Migration will lead to another five million people living in the UK in just seven years, according to alarming projections.
The population will surge to 72.5 million – up from 67.6 million – by 2032, heaping more pressure on the NHS, housing, roads and schools.
Statisticians at the ONS predicted net migration will settle at 340,000 per year from 2028.
But this could be higher, with current levels soaring at 728,000.
This is down from a record high of 906,000 in June 2023.
Migration will account for “the entirety of the population growth” as the difference between births and deaths is “projected to be around zero”.
Net migration is currently around 431,000 a year.
By contrast, Donald Trump has made it far more difficult – and expensive – for international students and foreign workers to move to the US.
In a bid to encourage American firms to hire domestic workers, Mr Trump slapped a $100,000 fee on the H-1B visas.
But the US leader insisted he still wants to hire highly skilled foreign workers in specialised fields.
Many companies use H-1B visas to help fill their workforces.

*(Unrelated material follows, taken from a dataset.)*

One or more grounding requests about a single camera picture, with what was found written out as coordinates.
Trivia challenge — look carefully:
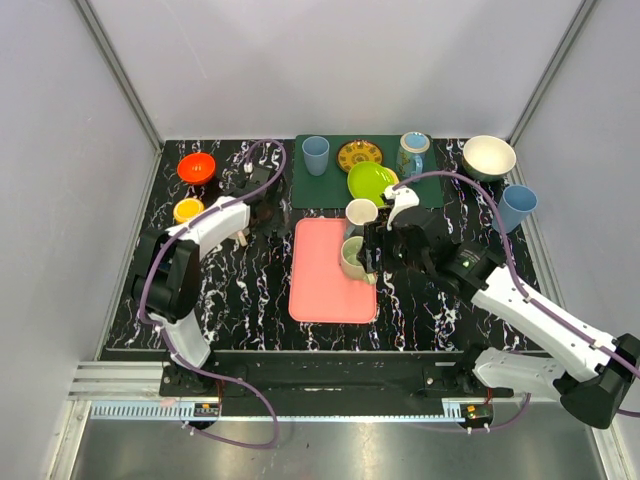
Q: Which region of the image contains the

And Mr Jenrick told how many firms in the UK have relied on the “easy lever” of foreign workers, rather than training British workers.
Mr Jenrick added: “Most people work in distribution centres, in food processing factories, in jobs where, for the whole of my adult lifetime, they’ve watched their employers reaching for the easy lever of foreign labour.
“They’ve imported people, firstly from Eastern Europe and then from other parts of the world.
“And correspondingly, they’ve watched their employers not investing in them, in their skills, in their wages, and not investing in innovation and technology that would drive productivity, to the point where they feel for, they feel that the economy is just bouncing on the bottom.
“They can also see that their businesses are not changing, that we have the lowest robotic, something of any major developed economy in the world today, the lowest number of robots per capita of any European country.
“Why is this? It’s because we’ve just reached for the easy lever of foreign labour.
“I honestly believe, truly believe, and I think that report began this debate that if we can bring those numbers right down, we’ll actually drive economic growth and a renaissance in our economy.
“It’s the logical conclusion of the policies that Chris Philp and Kemi have set out – net emigration, where more people are leaving the country every year than are coming in.
“Then we choose the right people, believe and to come, make this country the grammar school of the Western world.
“Once again, the coders, the serial entrepreneurs, the consultant doctors, for sure, but no more low wage, low skilled migration.”